[Assigned task] Reproduce the material below only from the line with "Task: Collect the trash" to the line with "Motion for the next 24", both included, keeping each line exact and dropping the pictures.

[Records to process]
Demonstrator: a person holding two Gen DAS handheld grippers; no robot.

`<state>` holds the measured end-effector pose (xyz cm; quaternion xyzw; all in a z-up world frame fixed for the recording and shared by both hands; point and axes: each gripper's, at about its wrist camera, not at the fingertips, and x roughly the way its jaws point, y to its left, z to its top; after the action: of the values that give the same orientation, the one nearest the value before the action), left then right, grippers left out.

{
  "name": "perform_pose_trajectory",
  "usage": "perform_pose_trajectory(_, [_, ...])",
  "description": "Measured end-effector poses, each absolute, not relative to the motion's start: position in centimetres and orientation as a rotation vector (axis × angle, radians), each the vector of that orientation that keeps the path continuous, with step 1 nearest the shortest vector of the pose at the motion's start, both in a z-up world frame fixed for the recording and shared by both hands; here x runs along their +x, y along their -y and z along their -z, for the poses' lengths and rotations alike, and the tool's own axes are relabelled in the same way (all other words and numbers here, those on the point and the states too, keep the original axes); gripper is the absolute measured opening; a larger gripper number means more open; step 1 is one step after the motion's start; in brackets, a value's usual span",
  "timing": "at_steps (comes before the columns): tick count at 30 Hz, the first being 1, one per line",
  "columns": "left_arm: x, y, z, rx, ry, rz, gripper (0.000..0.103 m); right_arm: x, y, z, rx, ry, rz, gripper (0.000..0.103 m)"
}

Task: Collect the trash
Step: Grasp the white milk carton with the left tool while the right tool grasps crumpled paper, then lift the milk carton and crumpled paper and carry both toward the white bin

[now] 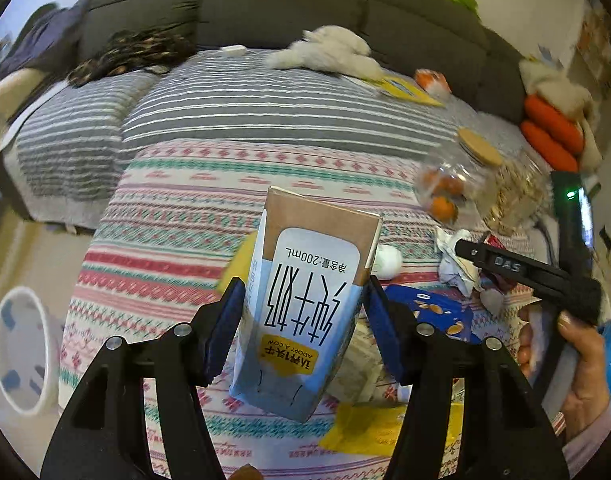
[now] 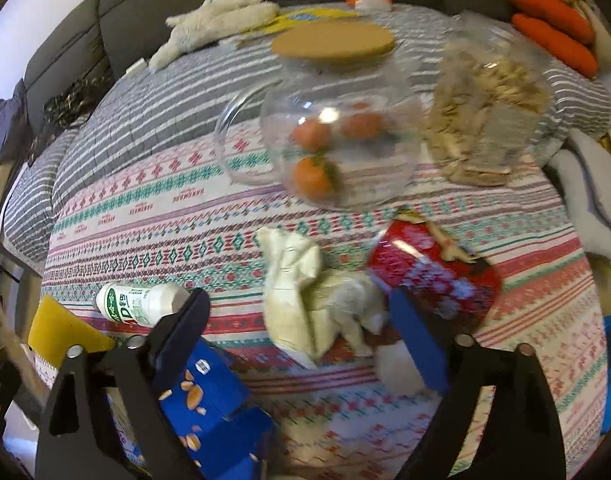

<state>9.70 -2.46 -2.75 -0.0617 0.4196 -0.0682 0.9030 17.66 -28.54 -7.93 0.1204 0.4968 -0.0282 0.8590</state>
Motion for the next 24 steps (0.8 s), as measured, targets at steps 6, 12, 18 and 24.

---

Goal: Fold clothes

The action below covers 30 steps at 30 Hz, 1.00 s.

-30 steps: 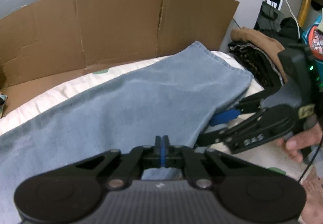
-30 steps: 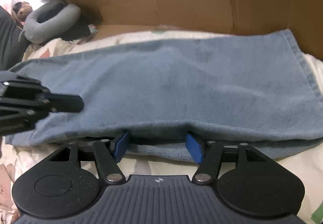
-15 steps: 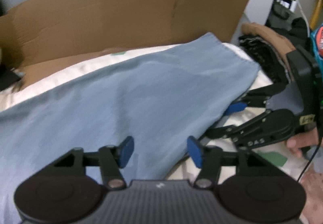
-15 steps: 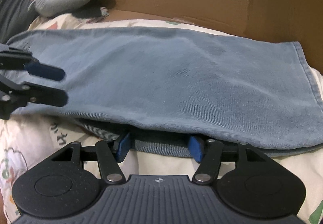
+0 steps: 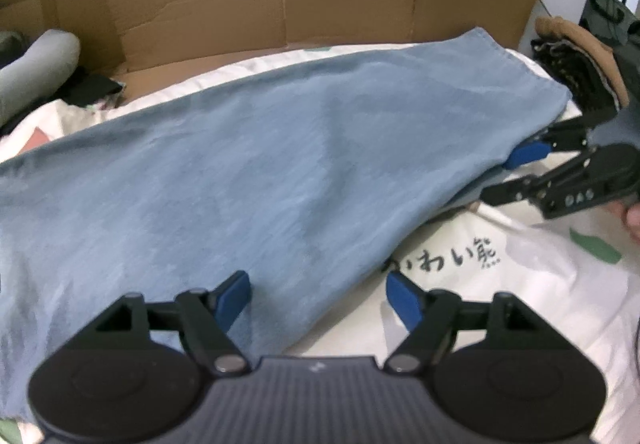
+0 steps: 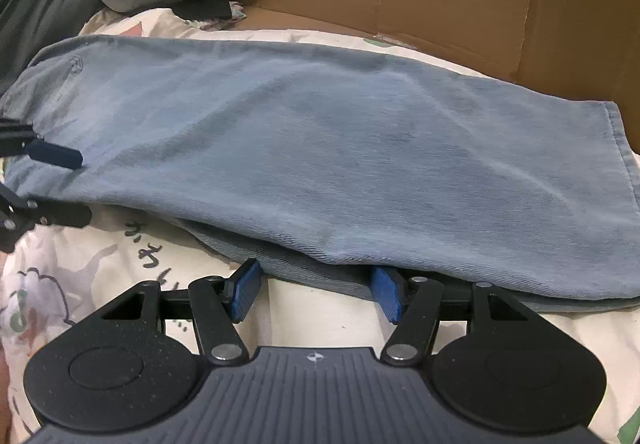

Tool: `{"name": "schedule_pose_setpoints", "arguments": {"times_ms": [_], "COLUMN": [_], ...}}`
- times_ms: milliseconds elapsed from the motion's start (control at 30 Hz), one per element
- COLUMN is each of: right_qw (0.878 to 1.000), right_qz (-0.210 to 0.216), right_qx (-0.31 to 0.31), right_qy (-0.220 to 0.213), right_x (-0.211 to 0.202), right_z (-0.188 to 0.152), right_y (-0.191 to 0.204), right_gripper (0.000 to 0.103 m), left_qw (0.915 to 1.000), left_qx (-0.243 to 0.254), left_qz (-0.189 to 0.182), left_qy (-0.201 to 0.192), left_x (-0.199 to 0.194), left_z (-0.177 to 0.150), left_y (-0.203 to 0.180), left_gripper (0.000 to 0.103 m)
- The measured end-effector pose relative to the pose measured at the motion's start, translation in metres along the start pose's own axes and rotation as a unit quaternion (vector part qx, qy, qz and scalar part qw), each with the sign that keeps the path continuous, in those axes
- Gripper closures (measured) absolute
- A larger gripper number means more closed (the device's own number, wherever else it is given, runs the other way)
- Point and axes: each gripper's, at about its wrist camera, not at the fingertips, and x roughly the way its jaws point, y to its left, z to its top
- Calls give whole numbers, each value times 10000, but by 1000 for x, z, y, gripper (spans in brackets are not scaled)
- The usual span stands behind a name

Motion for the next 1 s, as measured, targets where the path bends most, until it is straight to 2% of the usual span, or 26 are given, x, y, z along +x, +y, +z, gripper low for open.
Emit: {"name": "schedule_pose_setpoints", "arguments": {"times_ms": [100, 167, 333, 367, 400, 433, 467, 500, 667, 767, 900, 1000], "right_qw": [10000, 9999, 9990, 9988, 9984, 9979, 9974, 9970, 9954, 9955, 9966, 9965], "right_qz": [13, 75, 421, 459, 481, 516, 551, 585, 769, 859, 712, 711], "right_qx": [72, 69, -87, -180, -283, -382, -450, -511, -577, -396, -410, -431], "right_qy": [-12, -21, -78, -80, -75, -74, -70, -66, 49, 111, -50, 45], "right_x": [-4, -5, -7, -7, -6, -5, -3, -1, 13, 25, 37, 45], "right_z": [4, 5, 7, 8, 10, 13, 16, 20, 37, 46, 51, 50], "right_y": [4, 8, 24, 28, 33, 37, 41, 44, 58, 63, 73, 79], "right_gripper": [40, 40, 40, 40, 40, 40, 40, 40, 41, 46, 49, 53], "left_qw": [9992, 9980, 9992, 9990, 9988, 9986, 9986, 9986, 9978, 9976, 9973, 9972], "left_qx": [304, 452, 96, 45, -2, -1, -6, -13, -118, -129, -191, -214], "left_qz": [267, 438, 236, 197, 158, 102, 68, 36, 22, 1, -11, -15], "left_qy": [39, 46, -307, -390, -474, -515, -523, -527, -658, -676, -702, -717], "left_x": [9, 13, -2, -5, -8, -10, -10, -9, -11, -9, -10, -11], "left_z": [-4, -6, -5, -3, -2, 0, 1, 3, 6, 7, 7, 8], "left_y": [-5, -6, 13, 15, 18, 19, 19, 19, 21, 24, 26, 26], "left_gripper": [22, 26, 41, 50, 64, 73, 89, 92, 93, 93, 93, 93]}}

[Answer below]
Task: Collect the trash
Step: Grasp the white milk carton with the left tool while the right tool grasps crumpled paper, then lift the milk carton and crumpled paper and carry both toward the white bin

[now] 
[now] 

<state>9.70 -2.46 -2.75 -0.0617 0.4196 -0.0682 0.9030 17.66 -28.54 -7.93 0.1204 0.4968 -0.0282 0.8590</state>
Motion for the next 24 steps (0.8 s), as measured, targets at steps 6, 12, 18 and 24.

The complete answer has been given.